== Records to use ==
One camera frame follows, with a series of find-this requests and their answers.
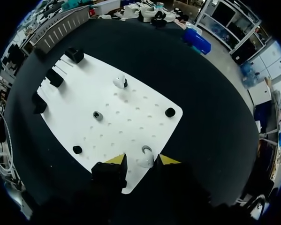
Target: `clutter on table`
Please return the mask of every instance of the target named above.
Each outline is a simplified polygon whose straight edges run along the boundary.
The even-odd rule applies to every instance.
[[[138,18],[139,21],[151,23],[156,27],[164,27],[167,23],[174,22],[175,20],[185,23],[189,19],[189,16],[183,14],[179,8],[168,11],[164,8],[164,3],[157,2],[155,4],[149,0],[124,5],[123,10],[114,15],[124,21]]]

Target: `cabinet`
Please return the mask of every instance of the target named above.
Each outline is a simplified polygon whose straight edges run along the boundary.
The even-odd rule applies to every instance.
[[[249,89],[250,96],[254,105],[259,105],[272,100],[270,88],[265,81],[258,83],[256,86]]]
[[[281,75],[281,47],[273,42],[264,52],[250,61],[253,70],[260,78],[275,79]]]
[[[255,72],[261,72],[266,69],[260,56],[257,56],[254,60],[251,61],[252,68]]]
[[[268,73],[271,76],[271,79],[276,78],[281,74],[281,58],[279,58],[276,62],[270,65],[268,68]]]
[[[264,52],[260,54],[260,57],[266,67],[269,67],[281,58],[281,47],[278,42],[273,42]]]

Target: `blue container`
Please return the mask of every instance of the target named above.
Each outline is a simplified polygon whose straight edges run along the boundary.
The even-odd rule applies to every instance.
[[[189,44],[192,44],[204,55],[208,54],[211,51],[211,44],[193,29],[187,28],[185,30],[183,40]]]

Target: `cable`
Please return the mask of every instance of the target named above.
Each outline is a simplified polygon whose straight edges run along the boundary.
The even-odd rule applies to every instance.
[[[13,164],[13,148],[12,148],[12,141],[11,141],[11,135],[10,135],[8,124],[7,124],[7,122],[5,120],[5,117],[4,117],[4,115],[1,111],[0,111],[0,115],[2,116],[2,118],[5,122],[5,125],[6,125],[6,128],[7,128],[7,133],[8,133],[8,138],[9,138],[9,141],[10,141],[10,150],[8,149],[8,156],[9,156],[8,162],[10,162],[9,168],[6,169],[1,164],[0,164],[0,167],[4,172],[8,173],[13,169],[13,166],[14,166],[14,164]]]

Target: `black knob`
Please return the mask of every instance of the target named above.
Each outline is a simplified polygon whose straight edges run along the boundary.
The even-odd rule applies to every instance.
[[[175,111],[173,108],[168,108],[168,109],[165,111],[165,115],[166,115],[167,117],[173,117],[175,114],[176,114],[176,111]]]
[[[74,146],[73,151],[76,154],[80,154],[80,153],[82,153],[82,148],[80,146]]]

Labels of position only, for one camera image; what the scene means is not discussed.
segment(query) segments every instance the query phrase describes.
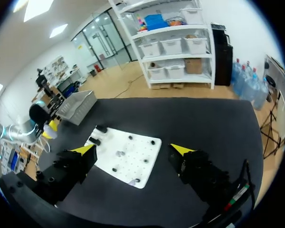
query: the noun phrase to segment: gray plastic basket
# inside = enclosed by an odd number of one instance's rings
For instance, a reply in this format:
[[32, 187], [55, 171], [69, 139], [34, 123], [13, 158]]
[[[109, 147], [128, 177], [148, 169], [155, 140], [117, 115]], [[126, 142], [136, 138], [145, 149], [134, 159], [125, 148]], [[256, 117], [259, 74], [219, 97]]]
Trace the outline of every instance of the gray plastic basket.
[[56, 114], [63, 120], [80, 125], [96, 101], [92, 90], [73, 93], [62, 103]]

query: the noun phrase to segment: blue box
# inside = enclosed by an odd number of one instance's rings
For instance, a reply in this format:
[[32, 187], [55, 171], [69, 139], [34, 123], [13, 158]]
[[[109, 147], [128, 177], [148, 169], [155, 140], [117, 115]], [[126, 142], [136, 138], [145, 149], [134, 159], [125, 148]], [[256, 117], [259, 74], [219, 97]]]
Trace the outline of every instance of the blue box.
[[163, 20], [161, 14], [149, 15], [149, 16], [145, 17], [144, 20], [147, 24], [147, 29], [149, 31], [169, 26], [168, 23]]

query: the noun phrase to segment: desk
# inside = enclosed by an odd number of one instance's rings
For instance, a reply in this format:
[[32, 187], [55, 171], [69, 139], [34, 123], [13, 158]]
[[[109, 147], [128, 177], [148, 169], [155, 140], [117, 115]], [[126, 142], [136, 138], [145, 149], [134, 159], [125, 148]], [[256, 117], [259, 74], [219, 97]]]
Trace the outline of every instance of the desk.
[[[62, 96], [62, 94], [59, 92], [58, 89], [56, 89], [56, 87], [51, 86], [51, 87], [50, 87], [50, 90], [52, 90], [52, 91], [54, 92], [54, 94], [56, 94], [56, 95], [60, 94], [60, 95]], [[41, 101], [43, 101], [46, 105], [48, 105], [48, 104], [50, 103], [50, 101], [51, 101], [51, 98], [48, 97], [48, 96], [45, 94], [45, 92], [43, 91], [43, 89], [42, 89], [42, 90], [41, 90], [40, 92], [38, 92], [37, 95], [32, 99], [32, 103], [34, 103], [34, 101], [36, 101], [36, 100], [41, 100]]]
[[[129, 186], [93, 167], [82, 185], [77, 184], [63, 202], [62, 210], [78, 217], [116, 225], [160, 225], [188, 228], [200, 222], [208, 205], [184, 185], [168, 162], [169, 143], [203, 149], [213, 164], [229, 171], [230, 181], [239, 176], [249, 159], [257, 198], [263, 156], [257, 118], [247, 101], [193, 98], [100, 99], [83, 122], [62, 121], [58, 137], [50, 141], [52, 152], [43, 153], [44, 170], [63, 149], [83, 146], [96, 124], [141, 135], [159, 137], [162, 146], [150, 178], [143, 189]], [[243, 205], [243, 216], [251, 199]]]
[[70, 75], [64, 74], [57, 82], [53, 82], [56, 88], [59, 88], [60, 92], [63, 92], [70, 84], [79, 81], [84, 83], [86, 78], [84, 78], [79, 70], [79, 68], [72, 71]]

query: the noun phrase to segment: black cabinet
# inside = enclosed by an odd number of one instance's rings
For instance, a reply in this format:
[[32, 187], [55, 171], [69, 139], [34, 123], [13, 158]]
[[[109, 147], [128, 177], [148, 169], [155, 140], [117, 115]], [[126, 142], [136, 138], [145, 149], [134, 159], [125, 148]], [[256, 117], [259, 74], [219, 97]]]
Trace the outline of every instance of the black cabinet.
[[232, 74], [233, 47], [229, 44], [229, 36], [222, 25], [213, 25], [212, 31], [215, 45], [215, 85], [229, 86]]

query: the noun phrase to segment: glass wall
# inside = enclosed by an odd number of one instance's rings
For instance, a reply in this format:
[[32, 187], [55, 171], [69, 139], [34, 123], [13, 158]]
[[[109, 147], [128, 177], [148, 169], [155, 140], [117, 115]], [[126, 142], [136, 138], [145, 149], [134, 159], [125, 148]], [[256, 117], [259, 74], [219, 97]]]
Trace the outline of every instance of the glass wall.
[[120, 37], [122, 38], [122, 40], [124, 42], [125, 48], [128, 50], [128, 53], [130, 54], [132, 61], [137, 60], [137, 57], [134, 54], [132, 45], [130, 44], [130, 41], [129, 41], [121, 23], [119, 22], [117, 15], [115, 14], [114, 10], [110, 9], [110, 10], [108, 10], [108, 13], [111, 16], [111, 19], [112, 19], [113, 23], [115, 24], [115, 26], [116, 26], [119, 34], [120, 34]]
[[87, 42], [83, 32], [80, 32], [73, 40], [72, 43], [74, 44], [77, 51], [80, 53], [80, 56], [84, 60], [85, 66], [88, 68], [89, 71], [95, 69], [97, 65], [100, 69], [104, 67], [99, 62], [94, 50]]
[[101, 69], [120, 66], [137, 60], [124, 29], [113, 9], [100, 14], [73, 40], [89, 70], [98, 64]]

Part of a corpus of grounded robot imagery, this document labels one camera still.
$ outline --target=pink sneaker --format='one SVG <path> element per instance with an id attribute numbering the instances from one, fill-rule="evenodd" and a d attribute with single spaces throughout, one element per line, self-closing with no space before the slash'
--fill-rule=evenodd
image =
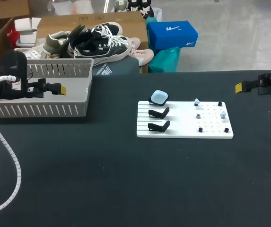
<path id="1" fill-rule="evenodd" d="M 140 39 L 139 38 L 130 38 L 132 42 L 132 47 L 137 50 L 140 47 Z"/>
<path id="2" fill-rule="evenodd" d="M 139 60 L 140 66 L 148 64 L 154 57 L 154 53 L 152 50 L 135 50 L 132 48 L 130 54 L 131 57 Z"/>

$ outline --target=black sneaker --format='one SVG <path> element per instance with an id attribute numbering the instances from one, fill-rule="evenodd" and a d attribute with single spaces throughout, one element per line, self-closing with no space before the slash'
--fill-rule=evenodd
<path id="1" fill-rule="evenodd" d="M 140 0 L 140 12 L 145 19 L 148 17 L 154 17 L 151 0 Z"/>
<path id="2" fill-rule="evenodd" d="M 128 0 L 128 9 L 130 11 L 139 11 L 140 0 Z"/>
<path id="3" fill-rule="evenodd" d="M 108 33 L 109 35 L 122 35 L 122 27 L 116 22 L 107 22 L 81 32 L 78 37 L 70 40 L 67 49 L 68 55 L 74 58 L 75 46 L 81 43 L 86 43 L 95 36 L 100 36 L 100 32 Z"/>
<path id="4" fill-rule="evenodd" d="M 86 43 L 76 45 L 75 58 L 93 58 L 93 65 L 118 61 L 126 57 L 132 49 L 131 40 L 124 36 L 101 35 Z"/>
<path id="5" fill-rule="evenodd" d="M 128 0 L 116 0 L 115 1 L 114 11 L 119 12 L 119 13 L 129 11 L 129 9 L 128 9 Z"/>

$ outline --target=white shoe box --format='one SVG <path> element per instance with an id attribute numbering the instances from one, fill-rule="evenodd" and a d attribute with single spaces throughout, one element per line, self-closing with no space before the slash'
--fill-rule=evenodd
<path id="1" fill-rule="evenodd" d="M 39 25 L 41 18 L 33 17 L 32 18 L 32 30 L 37 30 L 37 26 Z"/>
<path id="2" fill-rule="evenodd" d="M 21 44 L 34 44 L 36 39 L 36 32 L 21 32 L 20 42 Z"/>
<path id="3" fill-rule="evenodd" d="M 32 21 L 30 18 L 17 19 L 14 25 L 18 32 L 32 31 Z"/>

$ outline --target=white coiled cable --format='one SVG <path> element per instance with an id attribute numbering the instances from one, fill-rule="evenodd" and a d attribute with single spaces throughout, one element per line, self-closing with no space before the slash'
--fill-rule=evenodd
<path id="1" fill-rule="evenodd" d="M 11 81 L 11 82 L 15 82 L 17 80 L 16 77 L 14 76 L 1 76 L 0 77 L 0 82 L 2 81 Z M 4 137 L 2 136 L 2 134 L 0 133 L 0 140 L 2 141 L 2 143 L 4 144 L 4 146 L 6 147 L 6 149 L 8 150 L 8 152 L 10 153 L 16 168 L 17 168 L 17 184 L 16 187 L 13 191 L 13 193 L 11 194 L 11 196 L 3 203 L 0 205 L 0 210 L 4 209 L 8 204 L 11 203 L 11 201 L 15 198 L 15 196 L 17 195 L 17 192 L 21 186 L 21 180 L 22 180 L 22 172 L 21 172 L 21 167 L 20 167 L 20 163 L 18 162 L 17 156 L 15 155 L 15 153 L 13 152 L 13 150 L 11 149 L 10 145 L 7 143 L 7 141 L 4 139 Z"/>

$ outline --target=gray plastic basket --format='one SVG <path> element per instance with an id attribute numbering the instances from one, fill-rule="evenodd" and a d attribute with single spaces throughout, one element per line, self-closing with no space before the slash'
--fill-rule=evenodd
<path id="1" fill-rule="evenodd" d="M 45 92 L 44 98 L 0 99 L 0 118 L 86 116 L 92 83 L 93 59 L 29 59 L 27 71 L 33 77 L 61 83 L 66 95 Z"/>

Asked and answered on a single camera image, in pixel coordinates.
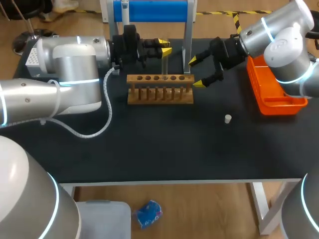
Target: black table
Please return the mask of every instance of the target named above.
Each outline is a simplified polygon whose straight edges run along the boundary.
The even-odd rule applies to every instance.
[[[168,72],[180,74],[180,40]],[[208,47],[194,39],[192,55]],[[25,62],[15,78],[30,78]],[[129,106],[126,74],[160,74],[160,60],[128,66],[108,81],[113,107],[110,127],[93,139],[80,139],[58,125],[30,122],[0,134],[26,149],[59,183],[247,180],[302,178],[319,155],[319,101],[309,100],[296,116],[259,113],[246,64],[225,72],[224,81],[193,89],[194,105]],[[192,68],[196,80],[213,73],[212,60]],[[230,124],[224,123],[232,115]],[[57,117],[80,133],[98,131],[108,117],[102,108],[82,115]]]

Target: white table frame
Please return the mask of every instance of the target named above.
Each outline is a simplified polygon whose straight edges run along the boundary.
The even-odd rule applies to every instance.
[[[263,179],[263,180],[172,180],[172,181],[133,181],[133,182],[101,182],[101,183],[62,183],[61,186],[74,197],[75,187],[113,186],[113,185],[154,185],[154,184],[207,184],[207,183],[249,183],[254,198],[254,204],[259,222],[260,235],[270,235],[281,221],[281,208],[286,196],[300,181],[292,179]],[[277,194],[271,199],[272,206],[268,207],[262,182],[282,181]]]

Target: white cable
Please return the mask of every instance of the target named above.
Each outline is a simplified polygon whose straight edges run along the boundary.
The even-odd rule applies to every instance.
[[[108,80],[109,76],[111,75],[111,73],[113,71],[115,71],[114,67],[112,67],[106,73],[106,75],[104,77],[104,80],[103,80],[103,91],[104,91],[104,96],[105,96],[106,103],[107,103],[108,110],[109,110],[109,117],[108,117],[108,120],[107,120],[106,124],[98,132],[96,132],[94,134],[89,134],[89,135],[80,134],[77,131],[75,131],[74,129],[72,129],[70,126],[66,125],[65,123],[63,123],[63,122],[61,122],[61,121],[59,121],[57,119],[53,119],[53,118],[36,118],[36,119],[23,120],[23,121],[19,121],[19,122],[9,123],[9,124],[4,125],[4,126],[0,125],[0,128],[6,128],[6,127],[14,126],[14,125],[17,125],[17,124],[21,124],[21,123],[26,123],[26,122],[38,121],[39,120],[41,122],[45,122],[45,121],[54,122],[54,123],[64,127],[65,129],[70,131],[72,134],[74,134],[75,136],[80,137],[80,138],[94,138],[94,137],[100,135],[101,133],[103,133],[107,129],[107,127],[110,125],[111,119],[112,119],[112,106],[111,106],[111,102],[110,102],[110,99],[109,99],[109,96],[108,96],[108,92],[107,92],[107,80]]]
[[[108,110],[109,110],[109,118],[108,118],[106,124],[98,132],[96,132],[94,134],[89,134],[89,135],[80,134],[77,131],[75,131],[74,129],[72,129],[70,126],[66,125],[65,123],[63,123],[63,122],[61,122],[61,121],[59,121],[57,119],[47,119],[47,121],[54,122],[54,123],[64,127],[65,129],[70,131],[72,134],[74,134],[75,136],[80,137],[80,138],[94,138],[94,137],[100,135],[101,133],[103,133],[107,129],[107,127],[110,125],[111,119],[112,119],[112,106],[111,106],[111,102],[110,102],[110,99],[109,99],[109,96],[108,96],[108,92],[107,92],[107,80],[108,80],[108,77],[111,75],[111,73],[113,71],[115,71],[114,67],[112,67],[106,73],[106,75],[104,77],[104,81],[103,81],[103,91],[104,91],[104,96],[105,96],[106,103],[107,103]]]
[[[55,107],[54,110],[52,112],[52,114],[49,116],[49,118],[52,118],[53,116],[55,116],[55,114],[58,112],[58,109],[60,107],[60,103],[61,103],[61,91],[60,91],[60,85],[56,80],[49,80],[48,83],[54,83],[56,86],[56,102],[55,102]]]

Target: orange basket
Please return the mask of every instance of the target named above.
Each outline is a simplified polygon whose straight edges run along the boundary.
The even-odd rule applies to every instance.
[[[266,65],[264,56],[255,59],[248,57],[247,71],[260,112],[263,115],[295,115],[308,104],[305,98],[285,95]]]

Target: small white cylinder
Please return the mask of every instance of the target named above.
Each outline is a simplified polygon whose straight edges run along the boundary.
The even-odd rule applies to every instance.
[[[231,115],[225,115],[225,123],[229,123],[231,121]]]

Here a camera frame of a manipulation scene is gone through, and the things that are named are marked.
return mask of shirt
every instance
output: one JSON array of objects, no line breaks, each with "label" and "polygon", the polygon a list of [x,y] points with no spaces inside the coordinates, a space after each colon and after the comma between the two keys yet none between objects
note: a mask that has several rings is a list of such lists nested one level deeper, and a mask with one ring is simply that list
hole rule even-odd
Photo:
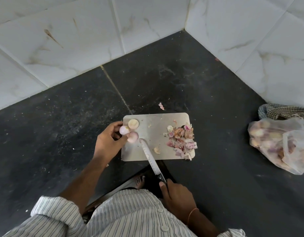
[{"label": "shirt", "polygon": [[[117,192],[94,211],[87,225],[78,207],[62,197],[40,197],[30,215],[4,237],[196,236],[148,190]],[[229,229],[218,236],[245,237],[245,233]]]}]

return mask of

== What this task involves ==
Extract, character for character, every line from the one that holds "note: a mask" through the end of the entries above. Include both boundary lines and no pictures.

== Result of this exercise ==
note: a mask that has several rings is a list of such lists nested one level deeper, and a mask with one ring is simply that list
hole rule even-odd
Photo:
[{"label": "shirt", "polygon": [[[117,192],[94,211],[87,225],[78,207],[62,197],[40,197],[30,215],[4,237],[196,236],[148,190]],[[229,229],[218,236],[245,237],[245,233]]]}]

return mask of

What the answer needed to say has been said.